High rates of exposure and health risks from mercury and other toxic air pollution are a stark reality for many of the environmental justice communities across the country who live, work, and go to school in the shadow of coal and oil fueled power plants. According to the EPA’s own analysis, people living within 10 km of coal plants are far more likely to live at extreme levels of poverty. Children are especially at risk from mercury emissions from power plants. Studies have shown mercury exposure for children leads to reduced neurological function which persists into adulthood and negatively impacts the rest of their lives.
Our communities have contended with emissions from coal burning power plants for far too long and the current administration threatens to roll back the recent and hard earned relief our communities have spent decades fighting for. We cannot afford for this administration to roll back these rules so that the rich might become richer. Our children deserve to live in an environment free from the danger posed by these toxics and their lives are not a bargaining chip for the president to use to repay the billionaire polluters who contributed to his campaign.

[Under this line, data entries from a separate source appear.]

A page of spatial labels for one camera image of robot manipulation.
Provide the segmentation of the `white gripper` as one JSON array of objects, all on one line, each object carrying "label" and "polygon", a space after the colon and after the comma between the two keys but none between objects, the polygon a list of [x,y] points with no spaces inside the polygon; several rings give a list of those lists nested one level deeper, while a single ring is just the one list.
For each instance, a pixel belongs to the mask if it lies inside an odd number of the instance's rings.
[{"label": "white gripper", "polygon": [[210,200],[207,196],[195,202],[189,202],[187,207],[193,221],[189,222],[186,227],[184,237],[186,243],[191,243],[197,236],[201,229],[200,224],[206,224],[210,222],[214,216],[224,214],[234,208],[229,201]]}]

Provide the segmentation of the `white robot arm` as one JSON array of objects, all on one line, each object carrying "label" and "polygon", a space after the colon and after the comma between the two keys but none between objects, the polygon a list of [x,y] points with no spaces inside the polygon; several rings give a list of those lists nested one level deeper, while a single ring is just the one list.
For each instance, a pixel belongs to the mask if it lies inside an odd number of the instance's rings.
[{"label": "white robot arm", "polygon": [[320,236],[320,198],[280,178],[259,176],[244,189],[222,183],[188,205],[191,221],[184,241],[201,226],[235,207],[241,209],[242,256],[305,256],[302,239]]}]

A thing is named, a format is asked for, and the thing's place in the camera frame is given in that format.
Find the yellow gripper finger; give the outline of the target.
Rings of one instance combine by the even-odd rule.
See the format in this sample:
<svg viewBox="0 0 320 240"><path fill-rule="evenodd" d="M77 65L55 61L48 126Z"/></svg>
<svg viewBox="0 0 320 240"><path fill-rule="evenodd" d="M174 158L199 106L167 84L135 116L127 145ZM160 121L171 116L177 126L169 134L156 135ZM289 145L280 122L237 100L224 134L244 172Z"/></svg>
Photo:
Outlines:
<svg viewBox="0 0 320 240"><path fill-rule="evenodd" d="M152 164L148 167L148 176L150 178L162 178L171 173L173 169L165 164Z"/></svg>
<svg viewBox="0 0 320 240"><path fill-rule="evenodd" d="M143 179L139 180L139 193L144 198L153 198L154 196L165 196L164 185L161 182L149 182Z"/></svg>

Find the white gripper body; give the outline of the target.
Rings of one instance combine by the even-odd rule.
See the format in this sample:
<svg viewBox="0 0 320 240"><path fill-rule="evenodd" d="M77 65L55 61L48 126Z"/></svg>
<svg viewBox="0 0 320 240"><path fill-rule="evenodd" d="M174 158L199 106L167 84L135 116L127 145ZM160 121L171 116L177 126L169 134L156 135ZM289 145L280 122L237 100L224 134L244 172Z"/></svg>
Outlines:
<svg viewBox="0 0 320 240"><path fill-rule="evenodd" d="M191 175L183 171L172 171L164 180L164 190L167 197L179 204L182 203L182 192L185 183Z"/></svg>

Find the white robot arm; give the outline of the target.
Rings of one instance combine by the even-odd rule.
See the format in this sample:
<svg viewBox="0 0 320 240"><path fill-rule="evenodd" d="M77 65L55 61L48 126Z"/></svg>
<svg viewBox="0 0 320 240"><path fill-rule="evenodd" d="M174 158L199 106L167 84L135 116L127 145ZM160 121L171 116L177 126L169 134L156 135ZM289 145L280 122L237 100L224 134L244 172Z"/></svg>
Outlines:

The mission of the Environmental Protection Agency is clearly stated in the name: to PROTECT public health and the environment. The EPA’s mission is NOT to allow power plants to pursue higher profit margins by continuing to operate in a manner that places the lives of millions of people across the country in danger. We can and must do better and the updated MATS remain a necessary step in the right direction. The science on mercury and other toxics from coal is crystal clear and in no way justifies this action. A rollback of this rule would be a complete abandonment of the EPA’s duty to the American people and directly lead to increased rates of cancer, childhood impairment, and loss of life.
WE ACT and the Clean Air For The Long Haul cohort implore the EPA to either strengthen the standards to provide even greater levels of health benefits to our communities and the American people or, at the very least, maintain the current MATS. Any other choice is simply unconscionable. Thank you.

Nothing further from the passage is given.